CTAA’s Executive Director Scott Bogren will provide participants with an overview of the current environment, as well as his insights into what members can expect in the coming weeks and months. Scott will discuss federal action and the pandemic’s potential impact on transit legislation and appropriations, as well as taking a look at what CTAA members should expect to see from their Association. This introductory session will include time for Q&A.
Transit systems large and small face short-term, mid-range and long term challenges caused by the Coronavirus pandemic. Normal patterns of commuting and travel have been disrupted and the “new normal” is still to emerge. Throw into this mix the need to keep front-line employees safe, loss of revenue, and a myriad of other difficulties – the need for innovative approaches has never been more imperative. A panel of transit operators will discuss their response to the pandemic, their mid-range operational changes, and then their longer term response including the opportunity to strategically re-think how mobility is delivered.
During this hour-long session, participants will hear from transportation providers from across the country in how they have shifted to ensuring safety for both their staff and their riders. As the Coronavirus pandemic continues to impact our communities, our definitions of safety, security, and public health have taken on new meanings and required new protocols. Through a virtual panel discussion, three providers will discuss how they have innovatively embraced new procedures, handled setbacks, and share lessons learned from their communities. Participants should come with questions ready as this session will be an interactive discussion about the new normal in driver and rider safety.

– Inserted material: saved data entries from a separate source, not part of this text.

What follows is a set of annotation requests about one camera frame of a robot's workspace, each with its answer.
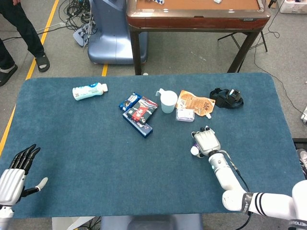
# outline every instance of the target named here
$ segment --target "yellow floor line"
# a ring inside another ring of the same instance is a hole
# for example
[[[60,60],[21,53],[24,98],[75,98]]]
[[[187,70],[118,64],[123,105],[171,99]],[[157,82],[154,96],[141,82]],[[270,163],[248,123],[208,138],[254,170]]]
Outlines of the yellow floor line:
[[[45,42],[45,39],[47,37],[47,31],[49,31],[49,28],[50,25],[51,25],[51,22],[52,22],[52,19],[53,19],[53,16],[54,16],[54,13],[57,9],[57,6],[58,6],[58,3],[59,3],[59,0],[55,0],[54,4],[53,4],[53,7],[51,9],[51,12],[50,12],[50,15],[49,15],[49,18],[48,18],[48,21],[47,21],[47,24],[46,24],[46,29],[44,30],[44,32],[46,33],[43,33],[42,35],[42,38],[40,39],[42,44],[44,44]],[[27,77],[25,78],[26,80],[30,79],[32,77],[32,74],[33,74],[33,71],[34,71],[34,68],[35,68],[35,65],[36,65],[36,62],[35,62],[35,58],[33,59],[32,61],[32,64],[30,66],[30,69],[28,71],[28,74],[27,74]],[[10,130],[10,127],[11,127],[11,123],[12,123],[12,120],[13,120],[13,117],[14,117],[14,113],[15,113],[15,108],[16,108],[16,105],[14,106],[14,109],[12,111],[12,114],[11,114],[11,117],[9,119],[9,122],[4,130],[4,134],[1,138],[1,142],[0,142],[0,156],[2,154],[2,151],[4,149],[4,145],[5,145],[5,142],[6,142],[6,138],[8,137],[8,133],[9,133],[9,130]]]
[[[102,76],[102,77],[105,77],[105,76],[106,76],[106,73],[107,73],[107,66],[108,66],[108,64],[104,64],[104,67],[102,68],[102,73],[101,73],[101,76]]]

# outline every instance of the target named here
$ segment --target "person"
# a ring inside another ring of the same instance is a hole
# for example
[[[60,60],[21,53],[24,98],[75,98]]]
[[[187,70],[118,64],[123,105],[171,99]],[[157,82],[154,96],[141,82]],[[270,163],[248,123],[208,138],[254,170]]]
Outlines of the person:
[[[49,60],[37,32],[21,7],[20,0],[0,0],[0,13],[17,28],[28,50],[34,55],[38,70],[47,71],[50,67]],[[16,70],[17,65],[0,39],[0,86],[4,85]]]

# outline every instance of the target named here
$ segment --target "metal table leg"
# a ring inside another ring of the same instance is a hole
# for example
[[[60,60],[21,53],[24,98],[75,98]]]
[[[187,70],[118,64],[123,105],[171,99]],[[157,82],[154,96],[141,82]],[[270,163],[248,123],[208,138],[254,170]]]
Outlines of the metal table leg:
[[[232,62],[231,66],[229,67],[229,70],[227,73],[235,73],[237,71],[237,69],[239,68],[240,64],[244,60],[246,54],[248,53],[250,47],[256,40],[259,33],[260,31],[247,33],[248,35],[245,38],[244,43],[242,44],[238,53],[236,54],[236,57],[234,61]]]
[[[142,75],[139,32],[130,30],[135,75]]]

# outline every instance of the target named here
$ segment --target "sandal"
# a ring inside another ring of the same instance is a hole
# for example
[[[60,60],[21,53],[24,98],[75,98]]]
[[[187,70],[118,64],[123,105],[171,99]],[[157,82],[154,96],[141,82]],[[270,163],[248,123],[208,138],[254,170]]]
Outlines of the sandal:
[[[45,53],[42,57],[35,58],[35,61],[37,64],[38,71],[40,72],[46,72],[50,67],[50,62]]]
[[[4,85],[18,69],[17,65],[8,73],[0,72],[0,86]]]

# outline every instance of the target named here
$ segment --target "pool table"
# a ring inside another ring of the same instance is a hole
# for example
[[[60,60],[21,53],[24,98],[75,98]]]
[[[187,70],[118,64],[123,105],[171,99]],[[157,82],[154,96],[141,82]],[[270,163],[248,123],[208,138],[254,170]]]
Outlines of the pool table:
[[[142,74],[139,33],[218,32],[244,33],[247,37],[228,72],[236,72],[248,50],[270,19],[265,0],[127,0],[133,62],[136,75]]]

With the arrival of the CARES Act funds for rural and urban transit, it once seemed that many CTAA members’ only challenge would be spending their allocations. Of course, the short term and long-term realities for these agencies in terms of ridership, state/local funding, operating costs and yes, even capital projects has led to a different conclusion: how long will CARES Act funds last — and will it be long enough to get us through the long-term recovery from the global COVID-19 pandemic. And keep in mind, many CTAA members were not eligible for CARES Act relief. This session will explore how to use CARES Act funds in concert with new-found flexibility offered by FTA in local share and operating and capital funds to best maintain operations in both the short and long term. A panel with expertise at the rural, small-urban and state DOT levels will come to grips with the reality of funding during a pandemic, and most importantly after the pandemic and into whatever new normal emerges.